Primary Localized Cutaneous Nodular Amyloidosis on Scalp Successfully Treated with Excision

Abstract

Primary localized cutaneous nodular amyloidosis (PLCNA) is the rarest form of cutaneous amyloidosis, characterized by nodular deposits of light chain amyloids in the dermis and subcutaneous tissue, without apparent systemic involvement. One or several nodules are preferably located on the extremities, trunk, or face. The most useful stain for detecting amyloid fibrils is Congo red, which, when combined with polarized light, makes amyloid proteins appear apple-green under a microscope. Immunohistochemical staining can help identify the exact type of amyloid proteins. Although the exact etiology of PLCNA is unclear, removal of nodules by shaving or surgical excision has shown good results. To the best of our knowledge, only seven cases of PLCNA have yet been reported in the Korean literature. In three of these cases, the patients had lesions on the scalp. Herein, we present a case of a 34-year-old male with PLCNA on the scalp with all the results of immunohistochemical evaluation.

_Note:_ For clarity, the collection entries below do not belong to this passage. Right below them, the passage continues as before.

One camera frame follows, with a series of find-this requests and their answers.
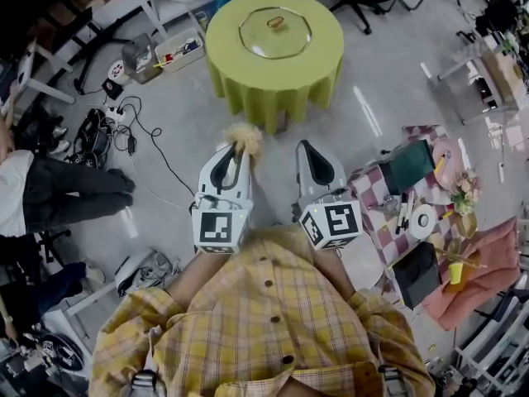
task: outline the checkered tablecloth
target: checkered tablecloth
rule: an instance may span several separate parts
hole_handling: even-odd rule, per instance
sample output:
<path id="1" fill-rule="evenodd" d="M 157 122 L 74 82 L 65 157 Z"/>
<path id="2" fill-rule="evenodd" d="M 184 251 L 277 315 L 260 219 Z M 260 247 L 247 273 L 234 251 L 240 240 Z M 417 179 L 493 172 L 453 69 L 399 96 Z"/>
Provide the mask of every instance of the checkered tablecloth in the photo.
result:
<path id="1" fill-rule="evenodd" d="M 432 150 L 437 140 L 447 138 L 445 128 L 436 125 L 404 127 L 403 133 L 404 142 L 397 148 L 407 145 L 410 141 L 427 140 Z M 371 236 L 379 251 L 380 259 L 386 266 L 391 265 L 406 250 L 418 244 L 419 241 L 411 236 L 409 229 L 407 231 L 401 229 L 398 235 L 395 233 L 397 229 L 396 216 L 368 209 L 369 206 L 382 204 L 384 196 L 389 194 L 379 165 L 368 165 L 353 172 L 349 178 L 349 186 L 353 196 L 360 202 L 364 230 Z M 418 205 L 418 199 L 424 198 L 427 203 L 431 203 L 438 201 L 438 198 L 446 193 L 436 182 L 433 172 L 417 182 L 412 189 L 415 190 L 416 194 L 415 207 Z M 443 205 L 436 204 L 433 207 L 439 216 L 448 210 L 448 207 Z M 437 221 L 434 232 L 440 232 L 445 238 L 446 244 L 452 237 L 458 237 L 455 216 Z"/>

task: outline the green tablecloth
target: green tablecloth
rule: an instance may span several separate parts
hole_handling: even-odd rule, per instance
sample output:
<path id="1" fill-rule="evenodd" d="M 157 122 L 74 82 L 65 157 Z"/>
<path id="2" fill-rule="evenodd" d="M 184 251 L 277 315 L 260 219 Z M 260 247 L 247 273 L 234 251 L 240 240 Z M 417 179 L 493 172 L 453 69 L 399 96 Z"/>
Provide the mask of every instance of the green tablecloth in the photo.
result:
<path id="1" fill-rule="evenodd" d="M 312 40 L 294 57 L 269 60 L 247 50 L 239 25 L 255 9 L 285 7 L 307 20 Z M 206 34 L 207 66 L 218 97 L 248 122 L 277 129 L 279 113 L 301 122 L 307 101 L 328 108 L 341 70 L 344 36 L 335 17 L 316 0 L 232 0 L 213 17 Z"/>

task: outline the shoe
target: shoe
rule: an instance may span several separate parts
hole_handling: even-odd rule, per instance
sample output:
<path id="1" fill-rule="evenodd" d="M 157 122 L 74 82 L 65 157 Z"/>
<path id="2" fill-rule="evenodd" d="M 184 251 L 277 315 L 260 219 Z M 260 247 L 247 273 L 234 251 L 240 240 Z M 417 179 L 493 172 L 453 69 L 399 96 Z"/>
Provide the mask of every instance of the shoe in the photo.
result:
<path id="1" fill-rule="evenodd" d="M 58 155 L 59 153 L 64 153 L 69 149 L 70 142 L 67 140 L 61 140 L 59 141 L 59 144 L 57 147 L 50 151 L 50 155 Z"/>
<path id="2" fill-rule="evenodd" d="M 109 169 L 108 173 L 112 175 L 117 175 L 121 179 L 123 179 L 123 181 L 125 182 L 125 191 L 129 194 L 134 193 L 134 190 L 136 189 L 136 183 L 128 176 L 126 176 L 125 172 L 123 172 L 121 169 Z"/>
<path id="3" fill-rule="evenodd" d="M 86 278 L 98 284 L 105 283 L 105 274 L 103 274 L 102 270 L 88 265 L 86 266 Z"/>
<path id="4" fill-rule="evenodd" d="M 61 139 L 63 136 L 66 135 L 66 132 L 68 132 L 68 128 L 67 127 L 55 127 L 53 129 L 53 132 L 51 133 L 51 135 L 56 138 L 57 140 Z"/>

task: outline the floor
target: floor
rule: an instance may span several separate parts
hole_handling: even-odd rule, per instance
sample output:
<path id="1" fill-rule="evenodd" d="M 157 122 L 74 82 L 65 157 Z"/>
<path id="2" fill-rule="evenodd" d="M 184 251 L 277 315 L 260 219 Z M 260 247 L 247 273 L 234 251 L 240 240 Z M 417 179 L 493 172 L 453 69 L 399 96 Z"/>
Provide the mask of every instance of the floor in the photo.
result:
<path id="1" fill-rule="evenodd" d="M 331 5 L 331 0 L 322 2 Z M 285 133 L 264 139 L 264 158 L 258 165 L 256 179 L 272 208 L 272 218 L 290 223 L 290 204 L 298 192 L 294 149 L 300 140 L 323 144 L 341 159 L 346 171 L 352 171 L 375 158 L 382 149 L 395 147 L 402 140 L 403 126 L 419 124 L 442 124 L 452 137 L 462 138 L 469 159 L 484 182 L 484 195 L 477 208 L 479 227 L 486 229 L 511 217 L 527 196 L 529 118 L 522 114 L 508 125 L 503 143 L 505 181 L 500 184 L 502 143 L 498 124 L 481 121 L 463 127 L 447 108 L 446 98 L 427 77 L 427 72 L 434 76 L 440 72 L 450 55 L 462 47 L 455 33 L 468 29 L 468 24 L 455 1 L 431 0 L 413 13 L 397 5 L 388 15 L 377 17 L 368 12 L 367 16 L 374 31 L 371 36 L 361 32 L 360 22 L 349 8 L 336 13 L 344 31 L 346 52 L 331 107 L 322 110 L 309 106 L 303 124 L 293 124 Z M 185 25 L 180 22 L 174 30 Z M 121 29 L 119 36 L 134 37 L 144 31 L 150 33 L 152 26 L 140 14 Z M 119 46 L 114 45 L 98 54 L 86 90 L 100 88 L 108 67 L 119 54 Z M 59 88 L 75 93 L 71 87 L 73 78 L 73 74 L 65 75 Z M 163 129 L 156 142 L 172 169 L 192 189 L 203 164 L 222 140 L 221 131 L 243 119 L 233 117 L 226 102 L 215 97 L 204 59 L 148 84 L 130 84 L 124 95 L 141 97 L 143 124 L 148 130 Z M 64 124 L 70 128 L 69 138 L 73 138 L 88 110 L 100 108 L 103 99 L 103 93 L 93 93 L 77 97 L 72 106 L 51 100 L 46 104 L 64 116 Z M 88 258 L 101 266 L 109 278 L 127 255 L 149 247 L 179 260 L 181 265 L 193 257 L 187 210 L 192 195 L 166 168 L 149 136 L 137 126 L 134 128 L 137 152 L 130 158 L 126 153 L 113 151 L 108 164 L 123 169 L 138 184 L 134 205 L 114 217 L 72 225 L 72 238 L 61 243 L 65 257 Z M 116 296 L 108 295 L 80 313 L 89 346 L 117 302 Z M 442 331 L 420 309 L 415 313 L 404 311 L 424 360 L 449 355 L 454 342 L 468 337 L 479 321 L 470 318 L 458 328 L 455 337 L 454 332 Z"/>

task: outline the yellow plaid shirt
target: yellow plaid shirt
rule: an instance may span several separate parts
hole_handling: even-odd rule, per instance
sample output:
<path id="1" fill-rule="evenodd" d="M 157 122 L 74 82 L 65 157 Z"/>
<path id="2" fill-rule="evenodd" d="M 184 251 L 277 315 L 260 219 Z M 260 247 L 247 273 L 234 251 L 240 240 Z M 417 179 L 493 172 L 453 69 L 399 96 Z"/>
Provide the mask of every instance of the yellow plaid shirt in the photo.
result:
<path id="1" fill-rule="evenodd" d="M 409 395 L 434 395 L 404 316 L 367 292 L 345 301 L 297 228 L 254 232 L 185 313 L 161 289 L 126 297 L 98 335 L 91 396 L 119 395 L 158 325 L 154 361 L 169 397 L 275 395 L 289 377 L 325 395 L 379 397 L 382 361 Z"/>

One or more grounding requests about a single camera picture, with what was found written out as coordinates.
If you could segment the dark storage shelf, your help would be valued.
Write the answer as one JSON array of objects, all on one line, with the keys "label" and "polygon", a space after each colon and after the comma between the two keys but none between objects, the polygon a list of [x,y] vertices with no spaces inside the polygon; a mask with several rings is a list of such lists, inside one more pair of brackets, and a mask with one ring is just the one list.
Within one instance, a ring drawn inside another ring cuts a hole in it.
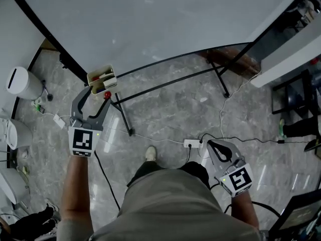
[{"label": "dark storage shelf", "polygon": [[261,61],[264,58],[298,34],[320,14],[321,0],[294,0],[248,52],[257,71],[261,70]]}]

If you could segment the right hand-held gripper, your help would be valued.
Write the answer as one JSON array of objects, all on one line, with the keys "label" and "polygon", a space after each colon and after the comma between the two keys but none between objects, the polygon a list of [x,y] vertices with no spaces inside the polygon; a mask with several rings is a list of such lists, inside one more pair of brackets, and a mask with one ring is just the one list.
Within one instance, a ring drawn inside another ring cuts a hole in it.
[{"label": "right hand-held gripper", "polygon": [[253,183],[252,169],[243,156],[237,159],[236,146],[224,140],[208,140],[207,151],[215,170],[215,179],[236,197],[247,191]]}]

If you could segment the person's left forearm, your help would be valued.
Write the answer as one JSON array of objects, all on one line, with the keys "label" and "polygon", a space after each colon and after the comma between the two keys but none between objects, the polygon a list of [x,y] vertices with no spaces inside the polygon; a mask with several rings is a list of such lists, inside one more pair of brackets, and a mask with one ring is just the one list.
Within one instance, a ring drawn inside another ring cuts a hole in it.
[{"label": "person's left forearm", "polygon": [[93,229],[87,157],[70,157],[61,199],[61,219],[78,221]]}]

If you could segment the black metal chair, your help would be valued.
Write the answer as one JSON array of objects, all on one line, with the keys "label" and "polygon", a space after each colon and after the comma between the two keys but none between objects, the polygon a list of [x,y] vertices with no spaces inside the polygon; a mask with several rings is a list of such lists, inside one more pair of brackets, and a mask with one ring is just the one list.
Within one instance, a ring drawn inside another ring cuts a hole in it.
[{"label": "black metal chair", "polygon": [[316,88],[312,85],[312,75],[306,69],[299,75],[272,87],[272,99],[278,98],[280,108],[272,109],[272,114],[294,111],[301,118],[310,112],[313,116],[321,114]]}]

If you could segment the white toilet with raised seat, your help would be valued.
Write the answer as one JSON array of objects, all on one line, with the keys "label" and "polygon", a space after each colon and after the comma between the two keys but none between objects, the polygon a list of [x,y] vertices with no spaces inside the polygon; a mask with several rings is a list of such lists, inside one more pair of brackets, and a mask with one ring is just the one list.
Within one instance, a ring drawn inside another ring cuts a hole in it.
[{"label": "white toilet with raised seat", "polygon": [[26,148],[32,144],[32,132],[22,122],[11,119],[0,108],[0,152],[5,152],[7,146],[15,150]]}]

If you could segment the person's beige shirt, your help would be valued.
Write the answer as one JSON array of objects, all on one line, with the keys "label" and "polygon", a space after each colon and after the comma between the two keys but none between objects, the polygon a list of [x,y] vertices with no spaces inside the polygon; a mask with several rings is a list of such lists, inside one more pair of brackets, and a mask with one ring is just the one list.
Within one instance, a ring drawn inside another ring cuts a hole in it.
[{"label": "person's beige shirt", "polygon": [[117,218],[97,231],[78,220],[61,221],[57,241],[260,241],[260,235],[224,214],[198,178],[167,169],[134,181]]}]

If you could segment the person's black trousers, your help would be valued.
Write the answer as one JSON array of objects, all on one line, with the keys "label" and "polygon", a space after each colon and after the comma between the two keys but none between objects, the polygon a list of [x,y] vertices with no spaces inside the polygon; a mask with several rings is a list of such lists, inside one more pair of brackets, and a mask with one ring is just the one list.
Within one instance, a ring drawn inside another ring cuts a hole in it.
[{"label": "person's black trousers", "polygon": [[[127,187],[129,187],[135,180],[149,174],[155,171],[159,170],[165,170],[165,168],[162,168],[159,166],[156,161],[146,161],[144,162],[140,168],[136,171],[134,177],[131,179],[131,181],[127,184]],[[209,175],[205,167],[203,167],[201,164],[197,162],[187,162],[178,170],[185,171],[189,173],[190,175],[193,175],[197,178],[199,178],[208,189],[210,189],[209,185]]]}]

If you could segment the person's right forearm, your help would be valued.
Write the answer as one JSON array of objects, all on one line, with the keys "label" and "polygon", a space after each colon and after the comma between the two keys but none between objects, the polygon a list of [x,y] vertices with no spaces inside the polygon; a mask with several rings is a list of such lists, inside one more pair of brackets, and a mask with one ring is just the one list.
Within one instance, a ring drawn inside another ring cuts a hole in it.
[{"label": "person's right forearm", "polygon": [[259,229],[259,221],[248,191],[231,198],[231,216]]}]

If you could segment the white cabinet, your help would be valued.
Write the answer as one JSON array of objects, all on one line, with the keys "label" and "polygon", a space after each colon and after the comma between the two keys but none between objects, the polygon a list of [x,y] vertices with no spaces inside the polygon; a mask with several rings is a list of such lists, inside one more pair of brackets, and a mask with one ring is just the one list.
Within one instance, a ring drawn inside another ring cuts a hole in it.
[{"label": "white cabinet", "polygon": [[251,80],[262,87],[321,54],[321,35],[304,40],[298,35],[261,61],[261,74]]}]

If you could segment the small green bottle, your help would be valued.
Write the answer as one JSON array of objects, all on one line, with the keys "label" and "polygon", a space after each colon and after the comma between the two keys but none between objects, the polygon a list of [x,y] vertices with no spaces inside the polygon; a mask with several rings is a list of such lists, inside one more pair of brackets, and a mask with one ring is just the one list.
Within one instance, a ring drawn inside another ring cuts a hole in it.
[{"label": "small green bottle", "polygon": [[46,110],[43,107],[43,99],[41,97],[32,100],[31,105],[36,109],[37,112],[44,114]]}]

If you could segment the white lidded bin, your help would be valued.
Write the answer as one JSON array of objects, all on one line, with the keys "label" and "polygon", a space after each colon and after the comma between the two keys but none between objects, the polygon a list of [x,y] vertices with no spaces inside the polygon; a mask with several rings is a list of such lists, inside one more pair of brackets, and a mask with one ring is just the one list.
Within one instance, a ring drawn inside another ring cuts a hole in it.
[{"label": "white lidded bin", "polygon": [[7,78],[6,90],[19,98],[36,100],[43,93],[42,82],[24,67],[14,67]]}]

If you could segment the person's beige shoe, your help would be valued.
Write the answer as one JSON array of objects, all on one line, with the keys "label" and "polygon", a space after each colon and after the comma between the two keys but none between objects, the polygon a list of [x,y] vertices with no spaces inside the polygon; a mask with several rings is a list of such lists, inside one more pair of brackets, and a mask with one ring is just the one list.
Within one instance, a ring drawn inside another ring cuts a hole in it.
[{"label": "person's beige shoe", "polygon": [[145,159],[147,162],[155,162],[156,161],[156,148],[154,146],[149,146],[145,152]]}]

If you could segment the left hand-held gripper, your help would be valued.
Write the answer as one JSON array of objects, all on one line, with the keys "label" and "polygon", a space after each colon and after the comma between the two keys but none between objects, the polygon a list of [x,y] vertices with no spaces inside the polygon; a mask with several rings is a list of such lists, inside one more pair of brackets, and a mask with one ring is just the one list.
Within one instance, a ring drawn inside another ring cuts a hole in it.
[{"label": "left hand-held gripper", "polygon": [[103,131],[103,121],[111,104],[110,98],[105,99],[96,115],[91,115],[87,120],[83,120],[82,108],[91,90],[91,86],[84,88],[71,104],[68,136],[69,149],[73,156],[91,157],[94,154]]}]

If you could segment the beige box with red button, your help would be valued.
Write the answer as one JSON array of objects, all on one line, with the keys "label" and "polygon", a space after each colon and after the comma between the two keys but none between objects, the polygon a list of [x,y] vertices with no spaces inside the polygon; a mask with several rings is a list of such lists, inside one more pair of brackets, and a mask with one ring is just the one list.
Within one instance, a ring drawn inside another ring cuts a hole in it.
[{"label": "beige box with red button", "polygon": [[103,66],[102,68],[99,68],[99,69],[94,70],[94,71],[92,71],[92,72],[89,72],[89,73],[87,74],[87,82],[88,82],[88,85],[89,85],[89,86],[92,86],[91,93],[92,93],[94,96],[96,96],[96,97],[104,97],[104,94],[105,94],[105,92],[107,92],[107,91],[111,92],[112,94],[118,92],[118,87],[117,87],[117,85],[116,85],[116,86],[113,87],[113,88],[105,89],[104,92],[101,92],[101,93],[99,93],[99,94],[96,94],[96,90],[97,90],[97,89],[105,88],[104,85],[103,85],[103,81],[104,81],[104,80],[110,79],[110,78],[114,78],[114,77],[117,79],[117,77],[116,77],[115,72],[114,72],[114,76],[113,76],[113,77],[109,76],[109,77],[105,77],[105,78],[102,78],[102,79],[98,79],[98,80],[96,80],[96,81],[92,81],[92,78],[95,77],[95,76],[100,76],[101,74],[105,73],[106,71],[108,71],[108,70],[110,70],[110,69],[112,69],[113,72],[114,72],[114,69],[113,69],[112,65],[105,65],[105,66]]}]

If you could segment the black-framed screen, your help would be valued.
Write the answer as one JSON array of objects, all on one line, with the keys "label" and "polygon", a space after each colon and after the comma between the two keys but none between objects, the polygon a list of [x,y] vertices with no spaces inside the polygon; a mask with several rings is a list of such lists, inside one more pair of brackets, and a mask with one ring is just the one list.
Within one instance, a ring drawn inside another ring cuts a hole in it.
[{"label": "black-framed screen", "polygon": [[294,231],[308,226],[321,210],[321,189],[297,195],[288,205],[276,223],[269,230],[269,240],[289,237]]}]

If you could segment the small white power adapter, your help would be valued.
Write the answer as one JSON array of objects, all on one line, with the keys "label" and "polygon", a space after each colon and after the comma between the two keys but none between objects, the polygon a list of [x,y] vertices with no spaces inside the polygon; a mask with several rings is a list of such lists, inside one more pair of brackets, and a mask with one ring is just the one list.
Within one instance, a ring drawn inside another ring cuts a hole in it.
[{"label": "small white power adapter", "polygon": [[63,129],[66,125],[66,123],[62,120],[62,118],[57,114],[54,115],[53,120],[59,126],[60,129]]}]

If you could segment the white power strip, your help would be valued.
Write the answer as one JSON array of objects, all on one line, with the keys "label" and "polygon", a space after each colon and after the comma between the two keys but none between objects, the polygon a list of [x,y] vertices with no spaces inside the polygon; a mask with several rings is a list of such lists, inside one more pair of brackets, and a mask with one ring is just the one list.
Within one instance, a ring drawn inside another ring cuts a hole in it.
[{"label": "white power strip", "polygon": [[200,149],[203,147],[203,141],[197,139],[184,139],[183,145],[185,148]]}]

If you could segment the black toilet brush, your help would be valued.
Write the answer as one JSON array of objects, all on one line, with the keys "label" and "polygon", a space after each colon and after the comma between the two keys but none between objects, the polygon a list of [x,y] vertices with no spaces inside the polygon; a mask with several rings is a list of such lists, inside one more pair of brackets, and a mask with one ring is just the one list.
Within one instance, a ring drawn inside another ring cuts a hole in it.
[{"label": "black toilet brush", "polygon": [[47,96],[47,100],[48,101],[52,101],[53,100],[53,95],[46,88],[46,81],[42,80],[41,83],[42,83],[42,86],[43,86],[43,91],[45,92],[45,94]]}]

Keywords: Amyloidosis; Primary localized cutaneous nodular amyloidosis.

Fig. 1. Clinical features of the patient. (A) About 5 cm×3 cm sized, well-circumscribed, salmon-colored, waxy nodules on the occipital and right temporal scalp. (B) Occipital and temporal scalp without recurrence during a follow-up period of 18 months after surgical excision.

Fig. 2. (A) Deposition of massive amorphous, eosinophilic materials was observed throughout the entire dermis (H&E, ×40). (B) Amorphous, eosinophilic deposits can be seen next to normal dermal collagen (H&E, ×200). (C) The deposits were positively stained with Congo red (Congo red, ×200).

Fig. 3. Immunohistochemical staining with anti-kappa (A) and antilambda (B) antibody showed positive staining with both antibodies in the amyloid (black arrows) and the cytoplasm of the infiltrating plasma cells (white arrows) (×200).